• [Try it]: Of all the lines in the records below, copy only those that contain the string "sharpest".

-- -- --

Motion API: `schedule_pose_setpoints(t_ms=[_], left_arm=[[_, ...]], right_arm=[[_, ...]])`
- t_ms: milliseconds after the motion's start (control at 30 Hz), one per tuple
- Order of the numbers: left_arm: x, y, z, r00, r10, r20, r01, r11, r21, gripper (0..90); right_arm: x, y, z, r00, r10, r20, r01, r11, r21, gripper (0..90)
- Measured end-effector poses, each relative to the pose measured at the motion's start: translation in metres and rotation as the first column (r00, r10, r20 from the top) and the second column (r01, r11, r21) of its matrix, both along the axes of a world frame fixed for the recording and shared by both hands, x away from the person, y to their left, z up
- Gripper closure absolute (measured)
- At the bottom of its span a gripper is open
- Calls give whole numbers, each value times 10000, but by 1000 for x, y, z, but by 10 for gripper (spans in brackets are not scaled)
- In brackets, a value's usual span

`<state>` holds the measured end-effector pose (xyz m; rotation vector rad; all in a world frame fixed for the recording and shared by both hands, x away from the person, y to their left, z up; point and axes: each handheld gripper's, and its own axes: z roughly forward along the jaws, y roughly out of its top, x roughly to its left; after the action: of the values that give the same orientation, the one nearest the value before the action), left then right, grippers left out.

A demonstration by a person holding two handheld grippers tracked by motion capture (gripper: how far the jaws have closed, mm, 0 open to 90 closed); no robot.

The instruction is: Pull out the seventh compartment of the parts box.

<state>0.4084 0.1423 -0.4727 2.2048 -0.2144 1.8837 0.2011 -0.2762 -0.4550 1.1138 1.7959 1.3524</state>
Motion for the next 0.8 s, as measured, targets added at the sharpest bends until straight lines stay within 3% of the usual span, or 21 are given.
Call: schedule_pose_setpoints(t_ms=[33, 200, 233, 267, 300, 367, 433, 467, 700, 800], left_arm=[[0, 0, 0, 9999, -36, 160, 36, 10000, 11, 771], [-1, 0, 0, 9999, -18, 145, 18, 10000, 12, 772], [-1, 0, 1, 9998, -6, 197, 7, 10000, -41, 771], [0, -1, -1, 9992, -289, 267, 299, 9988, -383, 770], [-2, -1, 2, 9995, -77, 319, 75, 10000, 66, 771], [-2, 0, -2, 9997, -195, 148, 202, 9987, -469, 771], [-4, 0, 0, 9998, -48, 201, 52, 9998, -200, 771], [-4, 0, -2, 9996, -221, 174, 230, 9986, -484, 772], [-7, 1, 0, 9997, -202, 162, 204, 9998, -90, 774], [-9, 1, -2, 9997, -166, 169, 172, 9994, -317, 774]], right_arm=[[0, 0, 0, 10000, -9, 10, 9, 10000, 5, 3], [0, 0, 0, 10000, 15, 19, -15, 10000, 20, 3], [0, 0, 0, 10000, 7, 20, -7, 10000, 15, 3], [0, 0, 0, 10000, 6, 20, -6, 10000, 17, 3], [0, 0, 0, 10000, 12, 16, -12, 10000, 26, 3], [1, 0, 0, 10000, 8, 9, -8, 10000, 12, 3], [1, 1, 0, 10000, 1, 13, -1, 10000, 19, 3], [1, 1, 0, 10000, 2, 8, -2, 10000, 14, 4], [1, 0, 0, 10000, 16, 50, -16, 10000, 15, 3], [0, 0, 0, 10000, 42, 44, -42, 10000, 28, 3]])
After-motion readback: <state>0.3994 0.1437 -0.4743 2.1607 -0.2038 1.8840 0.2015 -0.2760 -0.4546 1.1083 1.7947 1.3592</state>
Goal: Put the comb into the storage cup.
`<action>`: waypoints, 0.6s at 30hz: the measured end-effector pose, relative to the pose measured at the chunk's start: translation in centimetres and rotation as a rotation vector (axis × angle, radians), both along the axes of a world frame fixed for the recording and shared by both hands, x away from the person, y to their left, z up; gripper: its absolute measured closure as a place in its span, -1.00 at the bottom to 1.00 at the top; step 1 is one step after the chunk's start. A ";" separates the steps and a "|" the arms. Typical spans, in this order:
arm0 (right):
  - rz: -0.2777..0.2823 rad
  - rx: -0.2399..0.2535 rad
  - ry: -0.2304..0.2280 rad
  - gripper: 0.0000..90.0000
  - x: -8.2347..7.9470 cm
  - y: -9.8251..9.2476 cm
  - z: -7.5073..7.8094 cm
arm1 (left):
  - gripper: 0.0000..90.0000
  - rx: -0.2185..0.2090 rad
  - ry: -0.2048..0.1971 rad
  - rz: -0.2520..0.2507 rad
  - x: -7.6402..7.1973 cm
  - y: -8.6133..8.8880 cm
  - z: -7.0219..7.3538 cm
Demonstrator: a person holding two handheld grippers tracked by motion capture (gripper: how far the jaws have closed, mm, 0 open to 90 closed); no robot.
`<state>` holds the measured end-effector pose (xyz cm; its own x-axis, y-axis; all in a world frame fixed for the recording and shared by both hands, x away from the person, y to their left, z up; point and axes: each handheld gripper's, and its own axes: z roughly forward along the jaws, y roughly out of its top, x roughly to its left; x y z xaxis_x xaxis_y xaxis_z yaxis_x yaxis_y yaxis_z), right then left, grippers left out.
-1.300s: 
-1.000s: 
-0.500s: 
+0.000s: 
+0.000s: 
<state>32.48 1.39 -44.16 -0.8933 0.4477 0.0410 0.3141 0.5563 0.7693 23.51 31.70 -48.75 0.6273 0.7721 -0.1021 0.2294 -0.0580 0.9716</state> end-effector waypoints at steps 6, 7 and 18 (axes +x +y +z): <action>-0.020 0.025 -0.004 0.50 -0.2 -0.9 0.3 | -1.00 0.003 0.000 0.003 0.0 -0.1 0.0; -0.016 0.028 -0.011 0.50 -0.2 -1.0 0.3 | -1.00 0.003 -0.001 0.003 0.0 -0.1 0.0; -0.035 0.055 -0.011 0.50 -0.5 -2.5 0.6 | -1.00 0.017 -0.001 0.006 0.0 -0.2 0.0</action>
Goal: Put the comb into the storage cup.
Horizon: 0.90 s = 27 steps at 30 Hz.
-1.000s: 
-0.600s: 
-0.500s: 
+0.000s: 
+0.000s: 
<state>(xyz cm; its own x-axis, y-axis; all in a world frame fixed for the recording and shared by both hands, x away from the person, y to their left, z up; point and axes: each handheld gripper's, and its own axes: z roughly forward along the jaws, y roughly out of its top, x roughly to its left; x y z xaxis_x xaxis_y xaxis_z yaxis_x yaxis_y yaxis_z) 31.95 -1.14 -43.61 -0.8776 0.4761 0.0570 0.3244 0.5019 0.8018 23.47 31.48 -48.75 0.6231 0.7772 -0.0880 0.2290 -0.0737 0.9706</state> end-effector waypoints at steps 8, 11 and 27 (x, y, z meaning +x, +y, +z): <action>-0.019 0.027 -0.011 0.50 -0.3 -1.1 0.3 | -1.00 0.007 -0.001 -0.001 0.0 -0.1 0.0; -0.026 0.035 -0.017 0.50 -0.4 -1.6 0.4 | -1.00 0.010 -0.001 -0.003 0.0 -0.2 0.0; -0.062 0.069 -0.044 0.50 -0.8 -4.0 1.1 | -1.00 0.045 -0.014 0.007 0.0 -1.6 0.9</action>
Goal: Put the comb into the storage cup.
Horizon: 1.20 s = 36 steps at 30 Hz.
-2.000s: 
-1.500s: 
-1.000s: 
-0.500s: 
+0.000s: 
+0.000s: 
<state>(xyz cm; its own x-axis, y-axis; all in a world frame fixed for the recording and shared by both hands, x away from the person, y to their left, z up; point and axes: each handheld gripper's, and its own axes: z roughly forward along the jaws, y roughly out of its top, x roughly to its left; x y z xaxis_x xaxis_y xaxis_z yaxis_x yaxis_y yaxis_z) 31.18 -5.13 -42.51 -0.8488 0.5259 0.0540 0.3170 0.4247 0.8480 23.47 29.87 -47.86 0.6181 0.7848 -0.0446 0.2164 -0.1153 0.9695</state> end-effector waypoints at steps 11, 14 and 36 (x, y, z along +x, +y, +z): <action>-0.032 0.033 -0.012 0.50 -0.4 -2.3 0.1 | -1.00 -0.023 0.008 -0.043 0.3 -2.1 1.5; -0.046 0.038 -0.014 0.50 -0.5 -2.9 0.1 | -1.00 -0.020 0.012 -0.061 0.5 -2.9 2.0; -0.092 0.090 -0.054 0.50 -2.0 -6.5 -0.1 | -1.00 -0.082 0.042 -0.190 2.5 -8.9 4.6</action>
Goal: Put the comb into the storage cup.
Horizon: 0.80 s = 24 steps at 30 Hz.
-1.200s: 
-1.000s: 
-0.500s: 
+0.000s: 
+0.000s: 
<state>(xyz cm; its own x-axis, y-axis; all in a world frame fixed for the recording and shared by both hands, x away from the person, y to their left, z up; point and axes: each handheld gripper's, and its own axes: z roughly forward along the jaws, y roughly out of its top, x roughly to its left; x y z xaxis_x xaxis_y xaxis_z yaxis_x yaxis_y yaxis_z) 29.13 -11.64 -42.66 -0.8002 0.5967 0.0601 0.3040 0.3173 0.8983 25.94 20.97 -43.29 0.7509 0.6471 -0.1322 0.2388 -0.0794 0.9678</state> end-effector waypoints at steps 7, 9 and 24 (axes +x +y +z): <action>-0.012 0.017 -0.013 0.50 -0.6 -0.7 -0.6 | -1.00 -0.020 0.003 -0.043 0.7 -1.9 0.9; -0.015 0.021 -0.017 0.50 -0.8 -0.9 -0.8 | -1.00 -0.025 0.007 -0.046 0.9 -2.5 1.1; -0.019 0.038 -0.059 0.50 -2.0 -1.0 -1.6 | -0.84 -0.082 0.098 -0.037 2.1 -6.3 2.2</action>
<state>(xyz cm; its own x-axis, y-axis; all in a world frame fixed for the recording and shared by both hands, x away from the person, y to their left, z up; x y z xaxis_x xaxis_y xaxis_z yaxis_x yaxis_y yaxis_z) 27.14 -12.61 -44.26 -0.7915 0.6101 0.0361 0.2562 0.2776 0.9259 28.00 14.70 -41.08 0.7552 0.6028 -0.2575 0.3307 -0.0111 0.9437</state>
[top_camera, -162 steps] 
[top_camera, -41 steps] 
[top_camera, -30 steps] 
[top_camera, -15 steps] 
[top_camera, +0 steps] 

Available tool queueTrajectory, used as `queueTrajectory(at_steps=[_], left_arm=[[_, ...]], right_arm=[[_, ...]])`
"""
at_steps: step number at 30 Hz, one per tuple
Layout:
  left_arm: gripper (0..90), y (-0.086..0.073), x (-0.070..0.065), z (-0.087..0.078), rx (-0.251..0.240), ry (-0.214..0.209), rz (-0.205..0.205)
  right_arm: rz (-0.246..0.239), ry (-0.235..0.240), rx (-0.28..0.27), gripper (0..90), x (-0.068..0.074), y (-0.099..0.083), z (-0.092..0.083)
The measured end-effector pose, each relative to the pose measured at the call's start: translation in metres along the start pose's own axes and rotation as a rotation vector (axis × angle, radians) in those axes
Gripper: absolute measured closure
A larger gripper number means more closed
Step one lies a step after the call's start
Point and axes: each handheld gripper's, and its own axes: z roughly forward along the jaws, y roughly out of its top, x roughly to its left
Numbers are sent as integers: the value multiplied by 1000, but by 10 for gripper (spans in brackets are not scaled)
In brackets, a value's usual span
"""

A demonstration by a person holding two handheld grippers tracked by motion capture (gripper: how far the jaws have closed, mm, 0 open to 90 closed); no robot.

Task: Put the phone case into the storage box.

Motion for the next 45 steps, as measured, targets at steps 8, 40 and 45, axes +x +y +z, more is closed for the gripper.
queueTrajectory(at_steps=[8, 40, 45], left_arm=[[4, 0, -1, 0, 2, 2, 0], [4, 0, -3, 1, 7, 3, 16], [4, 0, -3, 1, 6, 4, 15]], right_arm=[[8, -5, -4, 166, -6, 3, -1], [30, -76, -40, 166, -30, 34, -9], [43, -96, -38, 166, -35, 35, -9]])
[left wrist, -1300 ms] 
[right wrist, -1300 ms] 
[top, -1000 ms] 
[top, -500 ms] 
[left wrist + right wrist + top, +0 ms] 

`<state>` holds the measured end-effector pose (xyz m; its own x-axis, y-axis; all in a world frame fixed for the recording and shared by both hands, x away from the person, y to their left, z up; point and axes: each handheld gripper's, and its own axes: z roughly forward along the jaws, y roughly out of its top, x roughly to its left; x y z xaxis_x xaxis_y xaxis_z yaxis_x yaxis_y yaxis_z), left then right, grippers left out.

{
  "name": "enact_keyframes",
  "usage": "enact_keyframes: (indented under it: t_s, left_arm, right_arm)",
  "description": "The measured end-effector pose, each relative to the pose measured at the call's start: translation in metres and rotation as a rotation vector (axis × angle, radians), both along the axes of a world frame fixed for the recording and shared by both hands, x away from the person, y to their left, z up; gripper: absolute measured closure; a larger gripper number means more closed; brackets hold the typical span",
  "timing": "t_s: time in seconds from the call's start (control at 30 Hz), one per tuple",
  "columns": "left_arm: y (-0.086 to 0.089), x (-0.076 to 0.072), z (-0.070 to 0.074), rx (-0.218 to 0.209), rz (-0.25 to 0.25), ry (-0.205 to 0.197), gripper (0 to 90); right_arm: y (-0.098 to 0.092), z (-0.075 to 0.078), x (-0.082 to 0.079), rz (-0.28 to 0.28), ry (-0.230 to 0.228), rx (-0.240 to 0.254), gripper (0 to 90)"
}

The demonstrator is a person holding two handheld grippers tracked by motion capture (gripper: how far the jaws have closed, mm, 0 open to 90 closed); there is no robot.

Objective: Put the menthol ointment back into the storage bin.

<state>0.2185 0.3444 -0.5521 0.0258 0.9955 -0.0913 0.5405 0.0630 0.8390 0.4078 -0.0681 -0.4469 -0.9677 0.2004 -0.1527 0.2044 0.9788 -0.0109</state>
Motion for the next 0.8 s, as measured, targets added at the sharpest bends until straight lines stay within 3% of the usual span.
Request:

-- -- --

• [Task result]:
Motion for the next 0.8 s, as measured, targets added at the sharpest bends until straight lines stay within 3% of the usual span, or 21 are given.
Motion for the next 0.8 s, as measured, targets added at the sharpest bends until straight lines stay within 3% of the usual span.

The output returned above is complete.